Sian dragged herself into the pilot’s seat and hit the master to power up the boards. She winced as the screens came to life. “Our deflector shields are down, and we’ve got turbolaser fire incoming. I can’t see what’s shooting at us.”
Leia wrestled herself into the second chair and fastened the straps. “If it was anything close to the size of a cruiser, this would be over by now.” She powered up the navicomp and was relieved to see that the hyperdrive was still there, at least for the moment. But capacity was down nearly 50 percent, she realized, checking the diagnostics screen. That’s a problem. The blast that had sent such deadly energy through the bridge controls must have gone through the engine systems, too, meaning the Gamble couldn’t jump directly back to the fleet. She also couldn’t program a jump to the conference location, because the coordinates hadn’t been decoded yet.

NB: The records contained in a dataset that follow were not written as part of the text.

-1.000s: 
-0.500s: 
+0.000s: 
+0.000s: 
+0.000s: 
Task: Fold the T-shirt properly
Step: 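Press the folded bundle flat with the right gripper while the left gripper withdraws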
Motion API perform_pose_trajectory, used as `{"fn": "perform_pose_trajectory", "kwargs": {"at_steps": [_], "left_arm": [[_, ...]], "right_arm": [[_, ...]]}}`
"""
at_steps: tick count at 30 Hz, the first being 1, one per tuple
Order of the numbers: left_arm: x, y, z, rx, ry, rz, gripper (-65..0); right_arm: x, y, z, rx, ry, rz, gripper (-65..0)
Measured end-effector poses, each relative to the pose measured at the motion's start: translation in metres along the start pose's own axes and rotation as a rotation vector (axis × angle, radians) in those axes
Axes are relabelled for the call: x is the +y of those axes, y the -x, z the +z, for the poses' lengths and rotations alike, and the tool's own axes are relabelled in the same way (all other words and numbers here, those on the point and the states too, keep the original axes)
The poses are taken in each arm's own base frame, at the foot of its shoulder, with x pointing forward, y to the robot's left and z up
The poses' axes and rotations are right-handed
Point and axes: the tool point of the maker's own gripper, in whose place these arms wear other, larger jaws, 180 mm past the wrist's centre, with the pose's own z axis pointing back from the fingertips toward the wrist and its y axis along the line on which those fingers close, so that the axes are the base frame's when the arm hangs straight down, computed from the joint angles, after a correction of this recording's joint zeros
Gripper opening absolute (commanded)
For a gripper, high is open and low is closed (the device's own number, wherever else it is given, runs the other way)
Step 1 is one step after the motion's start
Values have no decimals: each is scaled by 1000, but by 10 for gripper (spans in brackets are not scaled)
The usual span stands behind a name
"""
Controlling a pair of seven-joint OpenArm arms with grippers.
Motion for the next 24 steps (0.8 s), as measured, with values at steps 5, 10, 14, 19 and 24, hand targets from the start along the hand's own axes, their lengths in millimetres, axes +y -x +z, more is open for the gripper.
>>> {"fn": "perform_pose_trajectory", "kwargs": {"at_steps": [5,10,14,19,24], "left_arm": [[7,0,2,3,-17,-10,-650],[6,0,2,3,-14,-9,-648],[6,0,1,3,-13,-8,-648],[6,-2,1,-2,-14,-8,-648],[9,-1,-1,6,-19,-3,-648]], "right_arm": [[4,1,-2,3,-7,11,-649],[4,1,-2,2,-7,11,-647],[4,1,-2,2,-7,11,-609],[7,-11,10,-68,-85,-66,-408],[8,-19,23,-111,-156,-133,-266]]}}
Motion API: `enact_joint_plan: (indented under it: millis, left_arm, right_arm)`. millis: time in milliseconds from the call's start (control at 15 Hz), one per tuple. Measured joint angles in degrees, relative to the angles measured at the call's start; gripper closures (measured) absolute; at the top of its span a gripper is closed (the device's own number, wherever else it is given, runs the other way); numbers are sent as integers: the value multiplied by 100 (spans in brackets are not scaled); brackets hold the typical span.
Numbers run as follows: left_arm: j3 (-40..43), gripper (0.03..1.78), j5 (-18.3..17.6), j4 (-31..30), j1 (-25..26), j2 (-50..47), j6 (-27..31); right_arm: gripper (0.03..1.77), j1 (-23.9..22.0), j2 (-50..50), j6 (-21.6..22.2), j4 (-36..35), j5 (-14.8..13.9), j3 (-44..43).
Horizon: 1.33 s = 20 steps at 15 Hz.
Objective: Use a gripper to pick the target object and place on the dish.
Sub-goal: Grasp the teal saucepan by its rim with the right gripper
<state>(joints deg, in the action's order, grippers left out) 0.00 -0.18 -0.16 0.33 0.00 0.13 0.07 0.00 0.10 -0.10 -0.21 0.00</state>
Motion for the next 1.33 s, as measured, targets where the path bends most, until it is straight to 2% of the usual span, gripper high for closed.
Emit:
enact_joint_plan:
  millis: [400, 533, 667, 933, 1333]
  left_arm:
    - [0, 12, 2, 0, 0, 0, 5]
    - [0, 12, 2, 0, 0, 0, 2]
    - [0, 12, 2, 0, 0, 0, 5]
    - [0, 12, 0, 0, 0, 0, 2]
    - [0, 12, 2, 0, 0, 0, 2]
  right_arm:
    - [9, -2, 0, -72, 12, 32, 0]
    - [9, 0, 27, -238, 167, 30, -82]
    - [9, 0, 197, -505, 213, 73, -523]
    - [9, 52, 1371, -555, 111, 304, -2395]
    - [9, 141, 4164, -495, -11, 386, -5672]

As Sian coaxed the sublight engines back online, Leia had the nav system check for valid coordinates nearby. They could look for a port later—right now, they just needed to get away. She glanced at the screen just as the sensors caught an image of their attacker. “It’s a light corvette,” she told Sian. Which meant the Imperials hadn’t known about this mission for long. If they had had the time, they would have sent something much bigger.
Sian swore and pushed the control yoke forward. “If they get us in their tractor beam, they could board us.”